GHSM Faculty Contribute Special Articles to Mark the NEJM 200th Anniversary

The New England Journal of Medicine is celebrating its 200th anniversary with the publication of special articles this year. Global Health and Social Medicine faculty members have contributed six of the 20 special articles published to date. Authors include: Allan Brandt, Paul Farmer, Jeremy Greene, David Jones, Salmaan Keshavjee, Scott Podolsky, and Bob Truog.

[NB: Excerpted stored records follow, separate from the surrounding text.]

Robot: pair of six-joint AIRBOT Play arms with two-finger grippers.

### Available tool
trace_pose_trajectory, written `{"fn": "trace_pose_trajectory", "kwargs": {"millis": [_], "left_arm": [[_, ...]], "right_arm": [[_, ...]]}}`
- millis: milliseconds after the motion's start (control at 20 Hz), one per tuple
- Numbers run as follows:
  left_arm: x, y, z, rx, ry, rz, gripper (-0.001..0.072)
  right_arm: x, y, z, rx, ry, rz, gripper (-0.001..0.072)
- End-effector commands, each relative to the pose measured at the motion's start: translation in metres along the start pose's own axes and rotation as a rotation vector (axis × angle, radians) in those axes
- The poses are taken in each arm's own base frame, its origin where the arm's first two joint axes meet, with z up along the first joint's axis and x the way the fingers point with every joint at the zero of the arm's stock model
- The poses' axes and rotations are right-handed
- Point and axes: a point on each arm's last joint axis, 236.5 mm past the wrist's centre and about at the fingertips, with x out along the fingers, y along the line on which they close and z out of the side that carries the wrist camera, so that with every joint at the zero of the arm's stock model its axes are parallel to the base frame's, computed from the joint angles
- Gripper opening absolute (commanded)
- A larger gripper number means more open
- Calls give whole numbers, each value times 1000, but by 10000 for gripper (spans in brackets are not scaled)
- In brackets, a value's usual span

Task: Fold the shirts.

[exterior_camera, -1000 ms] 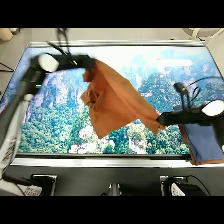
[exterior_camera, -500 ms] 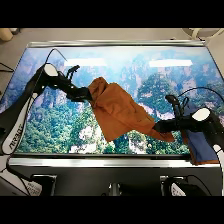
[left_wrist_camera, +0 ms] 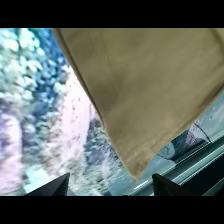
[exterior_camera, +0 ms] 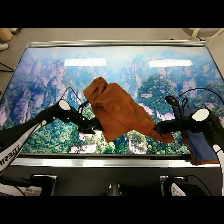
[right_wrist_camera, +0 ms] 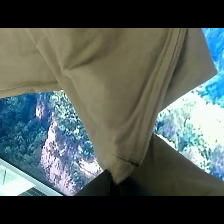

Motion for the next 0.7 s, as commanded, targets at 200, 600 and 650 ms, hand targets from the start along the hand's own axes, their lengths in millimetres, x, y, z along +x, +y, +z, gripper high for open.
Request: {"fn": "trace_pose_trajectory", "kwargs": {"millis": [200,600,650], "left_arm": [[35,-21,36,-131,-211,-47,423],[-202,-200,43,800,-694,-114,23],[-272,-235,22,886,-863,-127,23]], "right_arm": [[-8,-3,21,-13,-62,-24,17],[-248,67,183,-429,-671,-309,16],[-315,92,194,-519,-820,-416,16]]}}
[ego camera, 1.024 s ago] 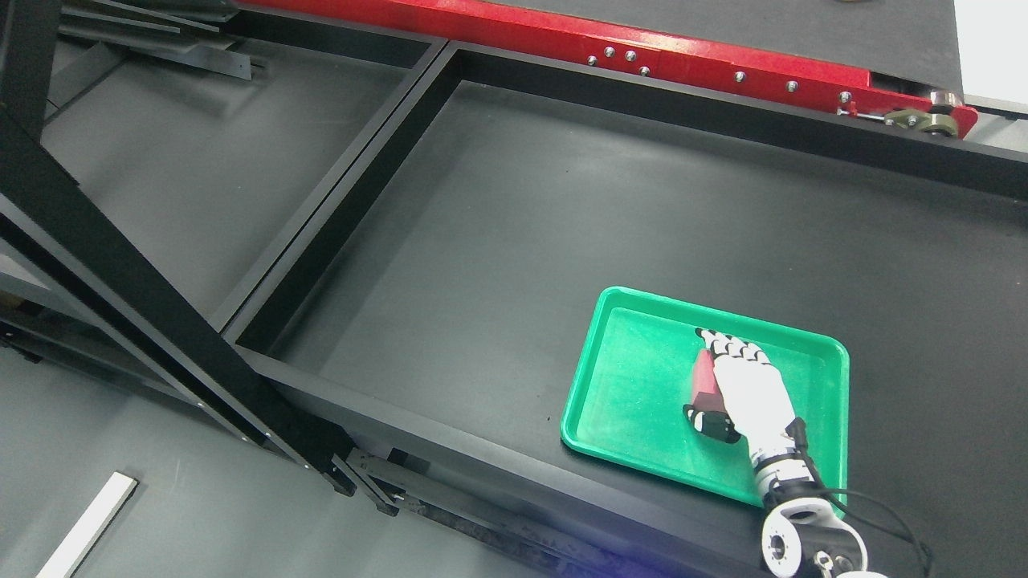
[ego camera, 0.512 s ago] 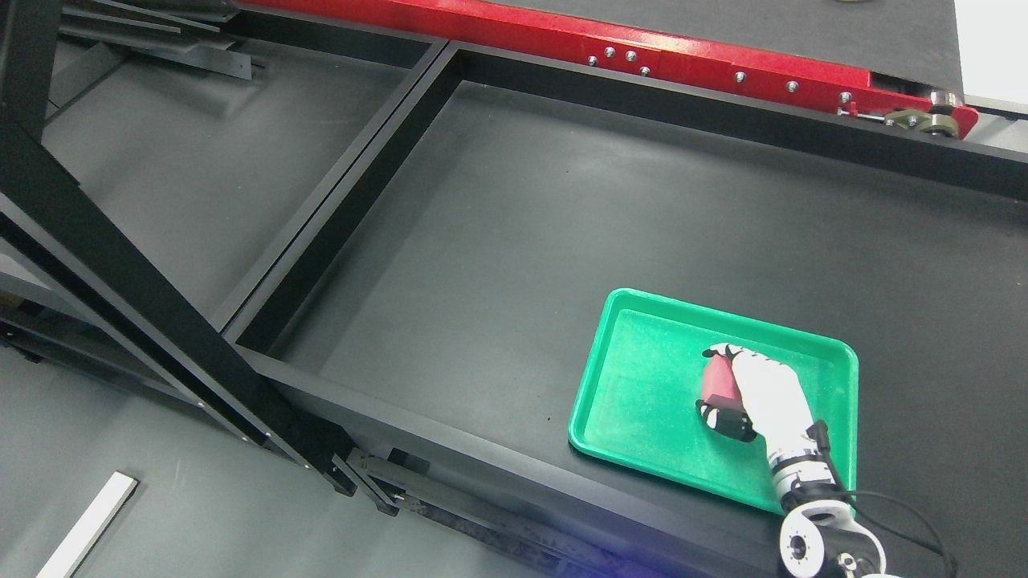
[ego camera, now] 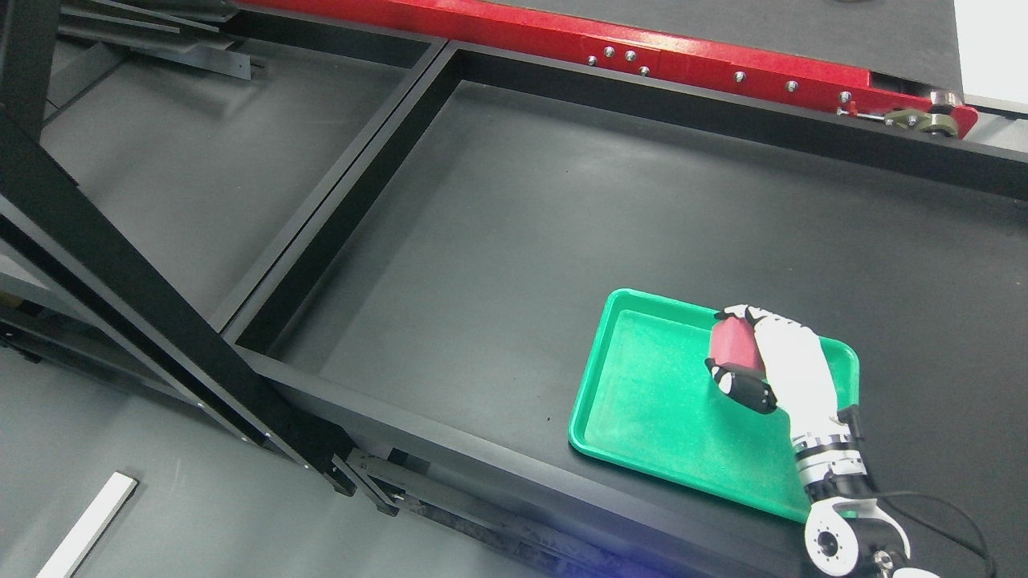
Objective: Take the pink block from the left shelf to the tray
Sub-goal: 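Close the right hand fingers around the pink block, then lift the pink block out of the green tray with the right hand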
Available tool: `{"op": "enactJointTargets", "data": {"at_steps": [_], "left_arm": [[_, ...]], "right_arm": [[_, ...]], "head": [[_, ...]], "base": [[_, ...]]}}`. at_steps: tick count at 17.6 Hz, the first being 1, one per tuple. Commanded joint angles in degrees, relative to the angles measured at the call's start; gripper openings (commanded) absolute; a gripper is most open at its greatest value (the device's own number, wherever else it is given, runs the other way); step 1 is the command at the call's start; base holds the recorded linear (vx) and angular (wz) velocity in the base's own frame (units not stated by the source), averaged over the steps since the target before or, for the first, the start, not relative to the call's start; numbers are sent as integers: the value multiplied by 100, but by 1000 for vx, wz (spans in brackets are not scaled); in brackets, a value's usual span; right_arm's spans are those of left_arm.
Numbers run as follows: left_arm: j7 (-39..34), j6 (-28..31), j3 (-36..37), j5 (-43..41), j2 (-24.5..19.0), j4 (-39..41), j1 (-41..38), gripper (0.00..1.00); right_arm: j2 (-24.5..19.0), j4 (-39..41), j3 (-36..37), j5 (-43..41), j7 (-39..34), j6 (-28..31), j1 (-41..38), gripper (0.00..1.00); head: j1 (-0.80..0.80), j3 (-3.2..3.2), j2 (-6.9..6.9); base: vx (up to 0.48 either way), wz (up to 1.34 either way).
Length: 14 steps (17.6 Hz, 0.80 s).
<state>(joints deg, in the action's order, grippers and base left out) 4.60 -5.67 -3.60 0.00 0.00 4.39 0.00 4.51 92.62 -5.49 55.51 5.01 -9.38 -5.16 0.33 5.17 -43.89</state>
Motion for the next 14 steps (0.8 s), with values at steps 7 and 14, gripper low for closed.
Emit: {"op": "enactJointTargets", "data": {"at_steps": [7,14], "left_arm": [[-3,-13,0,-9,-100,0,-53,100],[-3,-13,0,-9,-100,0,-53,100]], "right_arm": [[-125,502,215,-383,1599,-274,-222,4],[-108,520,198,-470,1582,-283,-319,4]], "head": [[0,0,0],[0,0,0]], "base": [[-1,10],[-24,72]]}}
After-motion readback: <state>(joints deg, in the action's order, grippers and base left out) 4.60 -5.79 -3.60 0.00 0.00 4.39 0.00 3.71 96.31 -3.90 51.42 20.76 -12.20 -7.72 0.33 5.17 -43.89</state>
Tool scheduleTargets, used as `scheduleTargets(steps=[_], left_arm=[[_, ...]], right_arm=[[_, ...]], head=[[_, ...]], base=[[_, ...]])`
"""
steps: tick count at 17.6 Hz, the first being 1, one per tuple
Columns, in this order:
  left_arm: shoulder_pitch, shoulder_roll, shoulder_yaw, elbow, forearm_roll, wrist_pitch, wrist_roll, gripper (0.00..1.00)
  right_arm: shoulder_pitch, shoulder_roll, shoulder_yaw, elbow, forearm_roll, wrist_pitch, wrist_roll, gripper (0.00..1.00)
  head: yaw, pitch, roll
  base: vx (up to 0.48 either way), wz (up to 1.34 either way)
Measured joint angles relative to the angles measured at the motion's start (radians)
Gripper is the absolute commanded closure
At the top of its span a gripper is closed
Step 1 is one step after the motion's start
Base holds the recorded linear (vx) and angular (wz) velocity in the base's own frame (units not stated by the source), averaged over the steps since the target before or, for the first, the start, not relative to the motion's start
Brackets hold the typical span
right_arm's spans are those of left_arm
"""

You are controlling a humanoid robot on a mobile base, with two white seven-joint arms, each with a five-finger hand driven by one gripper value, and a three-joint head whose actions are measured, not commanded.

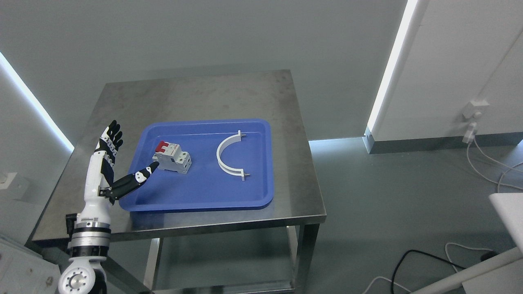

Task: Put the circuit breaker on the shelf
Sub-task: 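Reach the left hand toward the grey circuit breaker on the blue tray, then close the left hand fingers around the circuit breaker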

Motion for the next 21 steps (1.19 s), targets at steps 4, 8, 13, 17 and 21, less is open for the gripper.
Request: scheduleTargets(steps=[4,8,13,17,21], left_arm=[[0.01,0.009,0.011,-0.002,0.001,0.0,-0.005,0.0],[0.001,0.03,0.015,0.005,0.001,0.0,-0.09,0.0],[-0.085,0.111,0.003,0.063,-0.017,-0.005,-0.299,0.01],[-0.192,0.197,-0.038,0.137,-0.076,0.002,-0.417,0.04],[-0.296,0.26,-0.087,0.224,-0.189,0.005,-0.515,0.06]], right_arm=[[0.0,0.0,0.0,0.0,0.0,0.0,0.0,0.0],[0.0,0.0,0.0,0.0,0.0,0.0,0.0,0.0],[0.0,0.0,0.0,0.0,0.0,0.0,0.0,0.0],[0.0,0.0,0.0,0.0,0.0,0.0,0.0,0.0],[0.0,0.0,0.0,0.0,0.0,0.0,0.0,0.0]], head=[[0.0,0.0,0.0],[0.0,0.0,0.0],[0.0,0.0,0.0],[0.0,0.0,0.0],[0.0,0.0,0.0]], base=[[0.0,0.0],[0.0,0.0],[0.002,0.0],[0.003,0.0],[0.0,0.0]])
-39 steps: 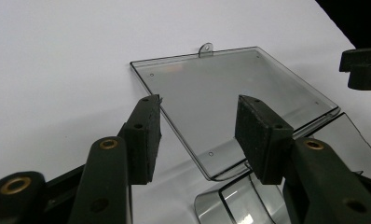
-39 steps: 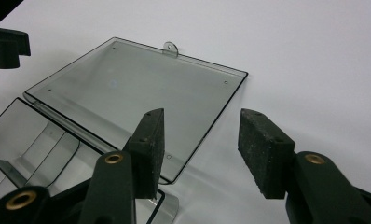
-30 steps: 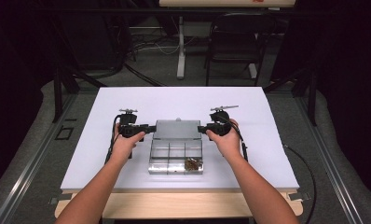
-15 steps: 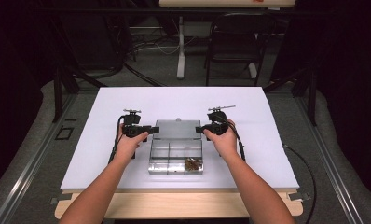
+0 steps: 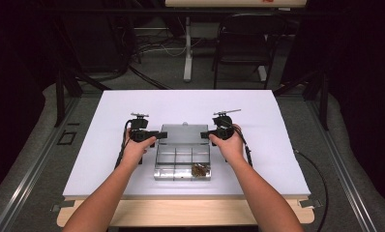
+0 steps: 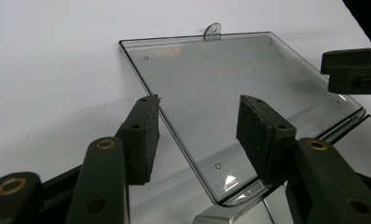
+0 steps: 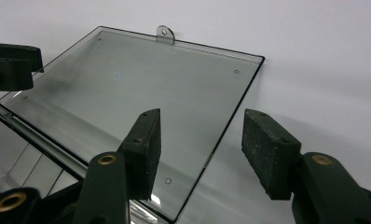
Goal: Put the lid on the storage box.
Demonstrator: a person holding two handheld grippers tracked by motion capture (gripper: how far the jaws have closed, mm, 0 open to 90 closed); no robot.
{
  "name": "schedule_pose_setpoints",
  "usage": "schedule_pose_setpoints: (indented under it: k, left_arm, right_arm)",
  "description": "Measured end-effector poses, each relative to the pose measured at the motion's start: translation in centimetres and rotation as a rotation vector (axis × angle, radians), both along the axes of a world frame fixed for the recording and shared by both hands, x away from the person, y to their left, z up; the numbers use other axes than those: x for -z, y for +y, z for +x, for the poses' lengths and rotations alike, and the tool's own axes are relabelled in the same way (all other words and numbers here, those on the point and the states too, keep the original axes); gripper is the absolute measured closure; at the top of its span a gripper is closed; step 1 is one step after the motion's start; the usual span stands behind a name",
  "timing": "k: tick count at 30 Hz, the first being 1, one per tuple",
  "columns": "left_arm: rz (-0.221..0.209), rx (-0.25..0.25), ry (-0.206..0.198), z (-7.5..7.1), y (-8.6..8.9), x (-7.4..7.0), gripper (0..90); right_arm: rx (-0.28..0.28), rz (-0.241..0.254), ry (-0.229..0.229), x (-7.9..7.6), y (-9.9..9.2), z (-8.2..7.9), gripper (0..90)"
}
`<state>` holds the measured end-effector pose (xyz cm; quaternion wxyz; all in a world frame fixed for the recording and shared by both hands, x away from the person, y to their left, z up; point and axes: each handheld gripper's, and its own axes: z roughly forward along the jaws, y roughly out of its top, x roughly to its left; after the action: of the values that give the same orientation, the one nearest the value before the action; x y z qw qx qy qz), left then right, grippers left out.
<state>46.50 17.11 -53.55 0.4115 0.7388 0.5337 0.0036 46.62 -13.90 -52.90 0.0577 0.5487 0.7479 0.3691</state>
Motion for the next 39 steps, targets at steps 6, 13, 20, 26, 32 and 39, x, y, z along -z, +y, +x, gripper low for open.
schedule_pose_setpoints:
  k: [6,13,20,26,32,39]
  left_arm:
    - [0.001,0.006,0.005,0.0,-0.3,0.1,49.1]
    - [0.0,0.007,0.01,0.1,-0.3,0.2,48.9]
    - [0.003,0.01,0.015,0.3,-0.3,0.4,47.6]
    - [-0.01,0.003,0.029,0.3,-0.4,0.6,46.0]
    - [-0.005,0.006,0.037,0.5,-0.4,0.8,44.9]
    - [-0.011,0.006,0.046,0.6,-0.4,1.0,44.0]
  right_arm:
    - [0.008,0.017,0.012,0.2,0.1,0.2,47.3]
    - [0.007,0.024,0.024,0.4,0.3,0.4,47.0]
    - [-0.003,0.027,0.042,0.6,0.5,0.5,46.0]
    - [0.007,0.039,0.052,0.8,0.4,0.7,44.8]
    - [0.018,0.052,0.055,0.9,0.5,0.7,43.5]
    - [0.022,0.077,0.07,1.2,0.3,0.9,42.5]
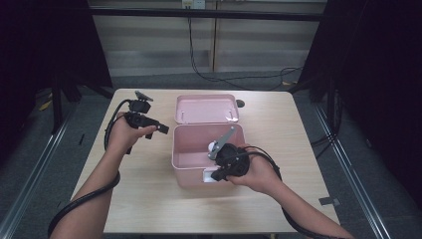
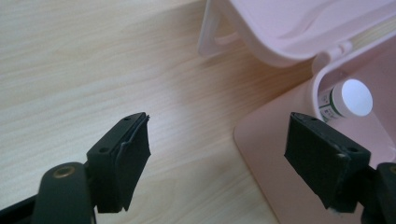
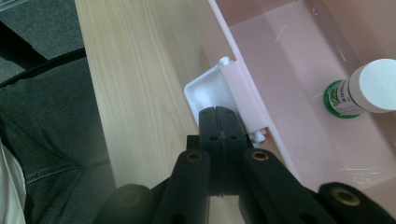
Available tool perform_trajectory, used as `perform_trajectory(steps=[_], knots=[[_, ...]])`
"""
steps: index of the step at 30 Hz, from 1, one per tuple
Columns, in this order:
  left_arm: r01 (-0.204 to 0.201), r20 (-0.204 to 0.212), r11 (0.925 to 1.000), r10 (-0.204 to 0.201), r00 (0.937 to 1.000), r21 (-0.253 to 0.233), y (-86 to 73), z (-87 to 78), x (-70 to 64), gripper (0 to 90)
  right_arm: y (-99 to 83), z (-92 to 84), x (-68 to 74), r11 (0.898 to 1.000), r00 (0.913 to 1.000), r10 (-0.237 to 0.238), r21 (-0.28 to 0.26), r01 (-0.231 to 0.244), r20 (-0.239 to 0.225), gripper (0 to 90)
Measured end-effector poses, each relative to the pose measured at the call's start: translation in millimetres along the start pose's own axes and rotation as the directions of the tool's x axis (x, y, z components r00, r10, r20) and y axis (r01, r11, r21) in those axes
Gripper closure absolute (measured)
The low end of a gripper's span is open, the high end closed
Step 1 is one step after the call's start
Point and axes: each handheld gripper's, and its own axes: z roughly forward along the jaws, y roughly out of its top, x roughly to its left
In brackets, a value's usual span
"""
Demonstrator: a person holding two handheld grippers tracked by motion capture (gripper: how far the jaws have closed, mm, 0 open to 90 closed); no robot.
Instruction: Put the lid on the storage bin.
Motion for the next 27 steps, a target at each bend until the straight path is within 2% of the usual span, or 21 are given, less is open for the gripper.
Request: perform_trajectory(steps=[9,13,14,16,18,21,24,25,27], knots=[[0.020,-0.002,0.9997,-0.020,0.9998,-0.015,21.3,3.7,-7.4,26.9,-0.8,0.0,-1.4,1.000,1.0000,0.006,-0.007,-0.006,-0.005,90.0],[0.002,-0.018,1.0000,-0.002,0.9998,-0.008,27.9,5.7,-10.4,30.1,-0.7,0.2,-1.4,1.000,0.9999,0.011,-0.008,-0.011,-0.006,90.0],[-0.019,-0.029,0.9998,0.019,0.9994,-0.008,29.8,6.5,-10.0,30.1,-0.8,0.2,-1.3,1.000,0.9999,0.013,-0.008,-0.013,-0.006,90.0],[-0.030,-0.045,0.9994,0.030,0.9986,-0.014,32.6,7.4,-10.5,30.1,-1.2,0.2,-1.3,1.000,0.9999,0.010,-0.010,-0.010,-0.005,90.0],[-0.020,-0.040,0.9996,0.019,0.9990,-0.018,35.0,8.5,-11.0,30.1,-1.3,0.2,-1.3,1.000,1.0000,0.007,-0.011,-0.007,-0.005,90.0],[-0.026,-0.044,0.9993,0.025,0.9987,-0.027,38.5,10.6,-10.6,30.1,-1.2,0.2,-1.7,1.000,0.9999,0.008,-0.011,-0.008,-0.007,90.0],[0.005,-0.028,0.9997,-0.006,0.9996,-0.025,41.6,13.4,-11.4,31.6,-1.9,0.2,-2.3,1.000,0.9999,0.006,-0.016,-0.007,-0.011,90.0],[-0.004,-0.033,0.9997,0.003,0.9995,-0.023,42.6,13.9,-10.9,31.8,-2.3,0.1,-2.7,1.000,0.9999,0.007,-0.019,-0.008,-0.013,90.0],[0.012,-0.026,0.9997,-0.012,0.9996,-0.023,45.0,15.8,-11.2,32.4,-2.9,0.3,-2.8,1.000,0.9997,0.019,-0.025,-0.020,-0.015,90.0]])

Following are links to the special anniversary page article and to the individual articles: 
New England Journal of Medicine Special Anniversary Articles 

A Reader’s Guide to 200 Years of the New England Journal of Medicine
by Allan M. Brandt
Publication Date: January 5th 2012

Allan Brandt provides a retrospective of the NEJM at 200.

“With this issue, the New England Journal of Medicine marks its 200th anniversary. In January 1812, as the first issue came off the handset letterpress, few of its founders could have predicted such continuity and success. John Collins Warren, the renowned Boston surgeon, his colleague James Jackson, a founder of Massachusetts General Hospital, and the small group of distinguished colleagues who joined them in starting theNew England Journal of Medicine and Surgery, and the Collateral Branches of Scienceexpressed modest and largely local aspirations for the enterprise. . . .”

Patients and Doctors: The Evolution of a Relationship
by Robert D. Troug
Publication Date: February 16th 2012

Dr. Robert Truog discusses the changing dynamics of different aspects of the doctor-patient relationship over 200 years:

“The relationship between patients and doctors is at the core of medical ethics, serving as an anchor for many of the most important debates in the field. Over the past several decades, this relationship has evolved along three interrelated axes — as it is defined in clinical care, research, and society.”

Therapeutic Evolution and the Challenge of Rational Medicine
by Jeremy A. Greene, David S. Jones, and Scott H. Podolsky
Publication Date: September 20th 2012

As physicians have sought more rational bases for medical practice over the past 200 years, they have swung between enthusiasm and skepticism. A historical approach to therapeutics can redirect our attention toward the practical context in which medicine has evolved.

The Evolving Roles of the Medical Journal
by Scott H. Podolsky, Jeremy A. Greene, and David S. Jones
Publication Date: April 19th 2012

Journals do not simply disseminate new knowledge about medical theory and practice. They also define the scope of medical concerns and articulate norms for physicians’ professional and social roles. The history of NEJM provides a window on the changing functions of journals and the medical profession.

The Burden of Disease and the Changing Task of Medicine
by David S. Jones, Scott H. Podolsky, and Jeremy A. Greene 
Publication Date: June 21st 2012

How have our views on health and medicine changed in the past 200 years? Despite different diseases, better drugs and therapies, the healthcare system has not been adapted. Drs. Jones, Podolsky and Greene discuss how far medicine has come, as well as the shortcomings of modern care.

Tuberculosis, Drug Resistance and the History of Modern Medicine
by Salmann Keshavjee and Paul E. Farmer
Publication Date: September 6th 2012

On the evening of March 24, 1882, when Robert Koch completed his presentation on the infectious cause of tuberculosis, silence enveloped the crowded room at the Berlin Physiological Society. Koch summarized the importance of his findings in a manuscript published shortly after his announcement: “In the future the fight against this terrible plague of mankind will deal no longer with an undetermined something, but with a tangible parasite, whose living conditions are for the most part known and can be investigated further.”

Drs. Keshavjee and Farmer discuss the emergence of therapy for TB and the subsequent emergence and dissemination of drug-resistant strains.